A US federal court dismissed a request by Qualcomm to delay an import ban on new mobile phones containing the company's chips, which were found to infringe patents held by Broadcom, an Associated Press report said.
According to the Associated Press report, the US Court of Appeals for the Federal Circuit said it did not have jurisdiction to consider Qualcomm's request, because the import limits were still under review by the Bush administration.
The administration has until August 6 to decide whether or not to veto the import limits, the Associated Press report said.

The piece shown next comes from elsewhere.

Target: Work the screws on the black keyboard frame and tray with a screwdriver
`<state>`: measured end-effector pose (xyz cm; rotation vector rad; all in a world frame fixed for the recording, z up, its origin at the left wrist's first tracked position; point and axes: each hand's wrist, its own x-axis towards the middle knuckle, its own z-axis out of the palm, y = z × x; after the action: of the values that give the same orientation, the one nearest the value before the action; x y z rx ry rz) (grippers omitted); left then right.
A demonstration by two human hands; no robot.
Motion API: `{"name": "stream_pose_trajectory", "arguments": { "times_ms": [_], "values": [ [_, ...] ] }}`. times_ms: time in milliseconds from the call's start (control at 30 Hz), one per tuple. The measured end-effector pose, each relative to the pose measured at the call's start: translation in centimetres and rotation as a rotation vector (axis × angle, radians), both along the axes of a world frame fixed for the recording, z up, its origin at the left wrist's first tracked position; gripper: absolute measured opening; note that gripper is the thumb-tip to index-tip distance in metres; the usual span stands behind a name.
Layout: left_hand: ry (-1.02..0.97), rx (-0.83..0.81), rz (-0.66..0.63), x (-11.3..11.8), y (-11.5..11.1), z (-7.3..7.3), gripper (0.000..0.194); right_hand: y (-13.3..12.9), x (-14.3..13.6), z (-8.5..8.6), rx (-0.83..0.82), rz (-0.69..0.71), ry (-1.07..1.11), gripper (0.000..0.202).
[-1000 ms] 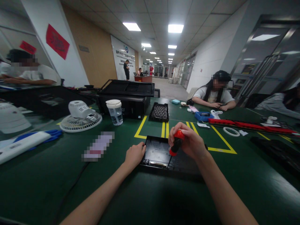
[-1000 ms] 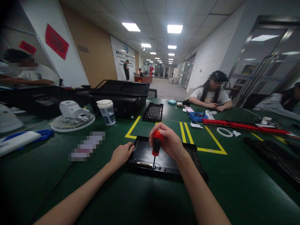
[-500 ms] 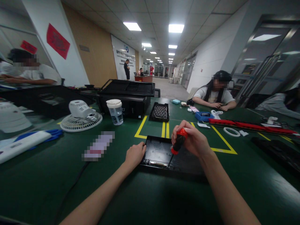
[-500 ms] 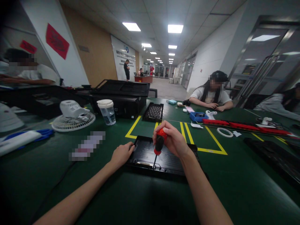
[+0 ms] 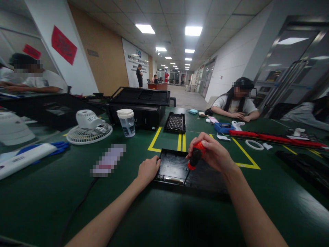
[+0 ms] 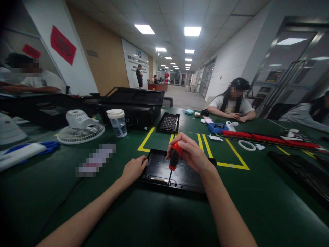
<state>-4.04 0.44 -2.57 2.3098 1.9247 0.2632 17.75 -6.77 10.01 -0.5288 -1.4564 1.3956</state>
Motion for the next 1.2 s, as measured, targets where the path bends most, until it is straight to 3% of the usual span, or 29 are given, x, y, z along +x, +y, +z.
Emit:
{"name": "stream_pose_trajectory", "arguments": {
  "times_ms": [1200],
  "values": [
    [0.016, 0.004, 0.002, 0.11, 0.02, -0.13, 0.039, -0.62, 0.4, 0.69, 0.056, -0.09, -0.16, 0.006]
  ]
}}
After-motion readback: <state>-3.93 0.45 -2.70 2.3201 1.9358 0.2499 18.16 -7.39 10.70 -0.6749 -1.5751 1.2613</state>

The court said it would not consider an appeal until after the 60-day presidential review was complete, according to the report.
The court 'made no determination of the substantive merits' of Qualcomm's appeal, Emily Kilpatrick, a spokeswoman for the company, was quoted by the report as saying.
Kilpatrick said Qualcomm would renew its appeal and seek a delay in the ban after Aug. 6 if the administration does not reverse the import limits, the report said.
The US International Trade Commission imposed the ban June 7 after ruling that Qualcomm's chips infringed a Broadcom patent on battery power-saving technology.
Mobile phone makers such as Motorola and Samsung joined Qualcomm's appeal, as did Sprint Nextel.
In an additional blow to Qualcomm, Verizon Wireless, an affiliate of Verizon, withdrew its support for the appeal yesterday, after striking a deal with Broadcom to license its technology, the Associated Press report further said.